設問1
(1)a:ゾーン転送 b:SMTP
ゾーン転送:
DNSサーバ間で情報を同期するための仕組みをゾーン転送という。主にプライマリDNSとセカンダリDNS間で実施される。通常のDNSはUDPが使われるがゾーン転送は大容量&信頼性が求められるためTCPが使われる。

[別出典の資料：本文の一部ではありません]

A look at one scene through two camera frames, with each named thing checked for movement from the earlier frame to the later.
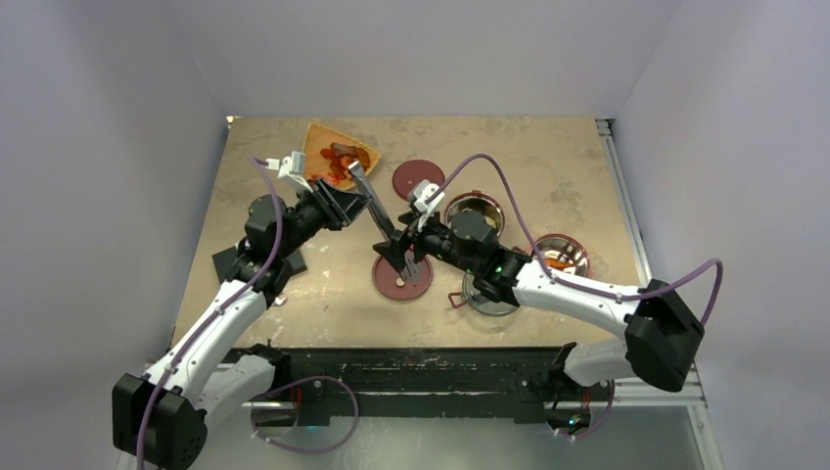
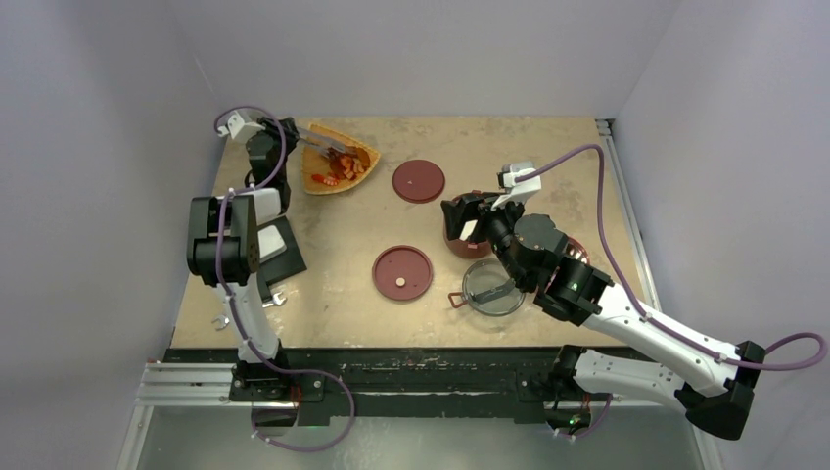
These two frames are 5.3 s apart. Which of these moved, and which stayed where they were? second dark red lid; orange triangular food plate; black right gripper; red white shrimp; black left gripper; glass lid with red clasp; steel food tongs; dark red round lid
Moved: black right gripper; black left gripper; steel food tongs
Stayed: glass lid with red clasp; orange triangular food plate; dark red round lid; red white shrimp; second dark red lid

*UDPでもEDNS0という拡張機能を使うと512B以上を扱えるが信頼性を考慮するとTCPが使われる。
b.SMTP :
MGWとMSVでのやり取りはメール転送である。そして、メール転送で使われるプロトコルはSMTP。なので、答えはSMTPになる。
| 項番 | 送信元 | 宛先 | プロトコル |
| 1 | MGW1, 2 | MSV1 | b:SMTP |
| 2 | MSV1〜3 | MGW1, 2 | b:SMTP |
| 3 | DNS3 | c:DNS1 | DNS プロトコル |
| 4 | DNS1 | DNS3 | DNS プロトコル |
▼ゾーン転送の流れ
1.notifyやrefreshを契機に始動
notify:プライマリDNSに変更があった際に、プライマリDNSがセカンダリDNSに「俺、変更したよぉ」と通知するメッセージのこと
refresh:SOAレコード内から得られる情報で、「プライマリへの確認作業のインターバルはこの時間で!」と教えてくれる値。この時間が経過したらセカンダリはプライマリにSOAレコードの取得を試みる
2.SOAレコードの取得
1を契機にプライマリDNSにSOAレコードの取得依頼を送る。
*この通信はUDP53が使われる。
3.シリアル番号の確認
①セカンダリDNSがSOAレコードを取得すると、レコード内のシリアル番号の値を確認する。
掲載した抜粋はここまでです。